Hereupon she was overjoyed, and said that he was the one who had delivered her. On this they went together to the old king, and fetched him to the hut, and she led him into her room, and told him that the huntsman was the man who had really set her free from the giants. And when the aged king saw all the proofs of this, he could no longer doubt, and said that he was very glad he knew how everything had happened, and that the huntsman should have her to wife, on which the maiden was glad at heart. Then she dressed the huntsman as if he were a foreign lord, and the king ordered a feast to be prepared. When they went to table, the captain sat on the left side of the king's daughter, but the huntsman was on the right, and the captain thought he was a foreign lord who had come on a visit.

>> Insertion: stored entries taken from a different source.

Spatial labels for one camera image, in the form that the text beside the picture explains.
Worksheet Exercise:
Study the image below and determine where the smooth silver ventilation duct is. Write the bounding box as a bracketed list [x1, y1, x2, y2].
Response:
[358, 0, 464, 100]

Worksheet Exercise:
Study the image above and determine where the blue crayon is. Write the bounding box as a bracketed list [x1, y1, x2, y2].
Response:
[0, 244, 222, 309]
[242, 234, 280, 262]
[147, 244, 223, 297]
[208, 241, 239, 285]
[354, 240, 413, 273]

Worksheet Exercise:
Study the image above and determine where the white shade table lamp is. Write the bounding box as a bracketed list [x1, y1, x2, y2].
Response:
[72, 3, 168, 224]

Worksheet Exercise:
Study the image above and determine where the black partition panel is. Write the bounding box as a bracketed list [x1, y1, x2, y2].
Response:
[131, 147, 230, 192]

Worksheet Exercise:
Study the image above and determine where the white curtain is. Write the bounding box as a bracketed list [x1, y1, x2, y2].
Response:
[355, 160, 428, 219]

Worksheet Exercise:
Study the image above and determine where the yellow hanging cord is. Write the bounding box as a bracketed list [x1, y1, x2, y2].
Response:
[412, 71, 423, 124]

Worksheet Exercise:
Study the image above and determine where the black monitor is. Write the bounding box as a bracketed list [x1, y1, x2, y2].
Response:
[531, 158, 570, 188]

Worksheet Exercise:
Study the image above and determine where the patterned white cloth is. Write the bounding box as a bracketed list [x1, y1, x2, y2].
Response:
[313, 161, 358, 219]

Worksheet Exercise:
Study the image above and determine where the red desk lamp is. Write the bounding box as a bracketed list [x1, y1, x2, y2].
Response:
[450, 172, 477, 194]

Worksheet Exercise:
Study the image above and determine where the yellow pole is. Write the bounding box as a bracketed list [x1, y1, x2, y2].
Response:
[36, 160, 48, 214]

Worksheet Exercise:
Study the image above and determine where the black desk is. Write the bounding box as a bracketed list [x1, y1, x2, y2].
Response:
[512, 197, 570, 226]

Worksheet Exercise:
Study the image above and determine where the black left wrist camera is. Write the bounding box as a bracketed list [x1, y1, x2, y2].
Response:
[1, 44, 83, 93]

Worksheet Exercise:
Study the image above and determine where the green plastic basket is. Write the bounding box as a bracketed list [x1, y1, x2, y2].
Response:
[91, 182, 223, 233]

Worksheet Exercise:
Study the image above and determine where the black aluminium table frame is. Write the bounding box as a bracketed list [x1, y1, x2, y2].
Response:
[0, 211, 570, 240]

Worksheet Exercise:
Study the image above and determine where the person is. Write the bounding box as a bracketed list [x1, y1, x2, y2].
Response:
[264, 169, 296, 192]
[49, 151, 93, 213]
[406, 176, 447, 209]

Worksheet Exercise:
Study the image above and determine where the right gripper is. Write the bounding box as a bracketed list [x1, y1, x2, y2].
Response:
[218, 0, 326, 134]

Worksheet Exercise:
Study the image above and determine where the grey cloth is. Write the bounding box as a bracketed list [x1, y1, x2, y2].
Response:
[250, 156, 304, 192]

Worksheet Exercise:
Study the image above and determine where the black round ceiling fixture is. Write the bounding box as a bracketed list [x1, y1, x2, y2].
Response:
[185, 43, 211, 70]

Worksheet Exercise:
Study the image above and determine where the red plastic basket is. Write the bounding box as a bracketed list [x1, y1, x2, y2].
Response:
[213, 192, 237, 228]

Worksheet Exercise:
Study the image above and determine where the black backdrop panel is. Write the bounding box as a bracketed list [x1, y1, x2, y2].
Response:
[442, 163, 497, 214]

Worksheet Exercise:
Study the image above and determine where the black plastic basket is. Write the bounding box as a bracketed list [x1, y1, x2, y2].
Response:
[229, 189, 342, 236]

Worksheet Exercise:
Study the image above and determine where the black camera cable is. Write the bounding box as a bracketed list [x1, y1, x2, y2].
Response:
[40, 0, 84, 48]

When they had eaten and drunk, the old king said to the captain that he would set before him something which he must guess. "Supposing someone said that he had killed the three giants and he were asked where the giants, tongues were, and he were forced to go and look, and there were none in their heads. How could that have happened?"The captain said, "Then they cannot have had any." "Not so," said the king. "Every animal has a tongue," and then he likewise asked what punishment should be meted out to anyone who made such an answer.
The captain replied, "He ought to be torn in pieces." Then the king said he had pronounced his own sentence, and the captain was put in prison and then torn in four pieces, but the king's daughter was married to the huntsman. After this he brought his father and mother, and they lived with their son in happiness, and after the death of the old king he received the kingdom.